Drug Law

California Marijuana Initiative One Step Closer to Ballot

| by NORML

By Paul Armentano

As a general rule, NORML tends not to publicize or comment on ballot initiative drives — including campaigns we are involved in — until they have officially qualified for the ballot. But in this case, we (and the mainstream media) just couldn’t resist.

Pot Measure One Step Closer to California Ballot
via CBS.com

An initiative to make marijuana legal, and open to local taxation and regulation, is one step closer to getting on the California ballot this November.

Backers of the initiative on Thursday turned in nearly 700,000 signatures to state officials to place the measure on the state ballot, according to reports — far more than the 433,971 valid signatures required. California Secretary of State Debra Bowen has until June 24 to certify the initiative, the Sacramento Bee reports.

The measure, if approved by voters, would allow anyone over 21 years old to possess up to an ounce of marijuana or grow plants within a limited space for personal use. It would also allow local jurisdictions to tax and regulate it.

[Author's Note: There is a clause in the initiative that allows for municipalities, if they desire to do so, to establish regulations governing the retail distribution and sale of cannabis. Personal, non-commercial possess or cultivation of marijuana would not be subject to taxation under this initiative.]

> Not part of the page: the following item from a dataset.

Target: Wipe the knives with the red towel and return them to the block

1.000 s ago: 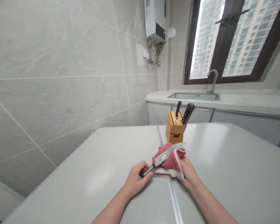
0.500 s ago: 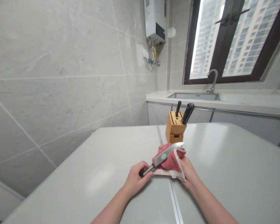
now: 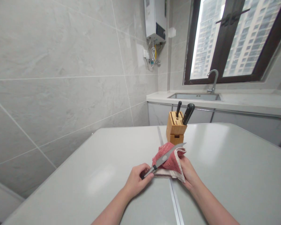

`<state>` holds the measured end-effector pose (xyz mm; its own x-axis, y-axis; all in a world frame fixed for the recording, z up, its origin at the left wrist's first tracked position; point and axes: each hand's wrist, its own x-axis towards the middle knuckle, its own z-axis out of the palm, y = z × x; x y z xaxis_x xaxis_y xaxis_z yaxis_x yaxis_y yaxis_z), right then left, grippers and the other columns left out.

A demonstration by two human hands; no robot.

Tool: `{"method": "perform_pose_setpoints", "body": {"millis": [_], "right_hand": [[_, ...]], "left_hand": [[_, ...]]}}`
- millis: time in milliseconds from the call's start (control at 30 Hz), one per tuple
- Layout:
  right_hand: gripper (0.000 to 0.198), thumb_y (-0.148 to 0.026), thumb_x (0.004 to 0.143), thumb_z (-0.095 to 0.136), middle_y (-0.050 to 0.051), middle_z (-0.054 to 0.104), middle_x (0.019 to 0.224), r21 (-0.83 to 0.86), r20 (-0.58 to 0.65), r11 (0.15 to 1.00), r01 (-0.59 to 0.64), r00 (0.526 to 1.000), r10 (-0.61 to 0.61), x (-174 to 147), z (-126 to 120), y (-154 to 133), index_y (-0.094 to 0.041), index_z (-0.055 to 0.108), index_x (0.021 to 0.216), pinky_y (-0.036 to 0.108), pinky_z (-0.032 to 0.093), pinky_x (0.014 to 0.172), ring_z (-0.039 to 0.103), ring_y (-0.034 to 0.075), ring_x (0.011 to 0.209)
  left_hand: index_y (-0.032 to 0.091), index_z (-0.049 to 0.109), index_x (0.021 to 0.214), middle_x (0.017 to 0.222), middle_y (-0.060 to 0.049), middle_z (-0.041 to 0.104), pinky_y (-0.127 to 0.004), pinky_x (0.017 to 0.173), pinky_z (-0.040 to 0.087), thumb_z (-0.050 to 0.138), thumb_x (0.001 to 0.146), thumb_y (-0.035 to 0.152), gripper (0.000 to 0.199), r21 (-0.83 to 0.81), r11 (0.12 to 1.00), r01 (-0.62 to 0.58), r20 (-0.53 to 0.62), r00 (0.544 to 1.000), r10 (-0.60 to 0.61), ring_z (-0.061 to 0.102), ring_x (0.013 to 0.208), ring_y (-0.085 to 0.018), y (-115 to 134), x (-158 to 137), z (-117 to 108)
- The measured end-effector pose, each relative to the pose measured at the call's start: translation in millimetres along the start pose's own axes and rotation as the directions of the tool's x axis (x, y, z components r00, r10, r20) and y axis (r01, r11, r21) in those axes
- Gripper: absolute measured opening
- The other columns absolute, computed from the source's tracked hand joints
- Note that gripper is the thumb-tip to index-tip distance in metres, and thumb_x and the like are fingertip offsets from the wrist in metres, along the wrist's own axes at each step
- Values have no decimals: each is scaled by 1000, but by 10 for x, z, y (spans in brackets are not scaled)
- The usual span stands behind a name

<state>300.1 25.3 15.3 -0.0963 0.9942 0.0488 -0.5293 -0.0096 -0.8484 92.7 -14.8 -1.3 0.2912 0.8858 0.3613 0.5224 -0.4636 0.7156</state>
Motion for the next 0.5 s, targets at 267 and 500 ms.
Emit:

… An April Field Poll found that 56 percent of California voters supported legalizing marijuana, and Mark DiCamillo, the poll’s director, said the initiative had a 50 percent chance of passing, the Los Angeles Times reports.

Next week, proponents of a statewide measure to legalize medical marijuana in South Dakota will also turn in signatures to the Secretary of State’s office to place the proposal on the November 2010 ballot. Petitioners claim that they possess nearly twice the number of signatures necessary to qualify for the ballot.

Separate ballot drives are under way in several other states, including Washington and Oregon.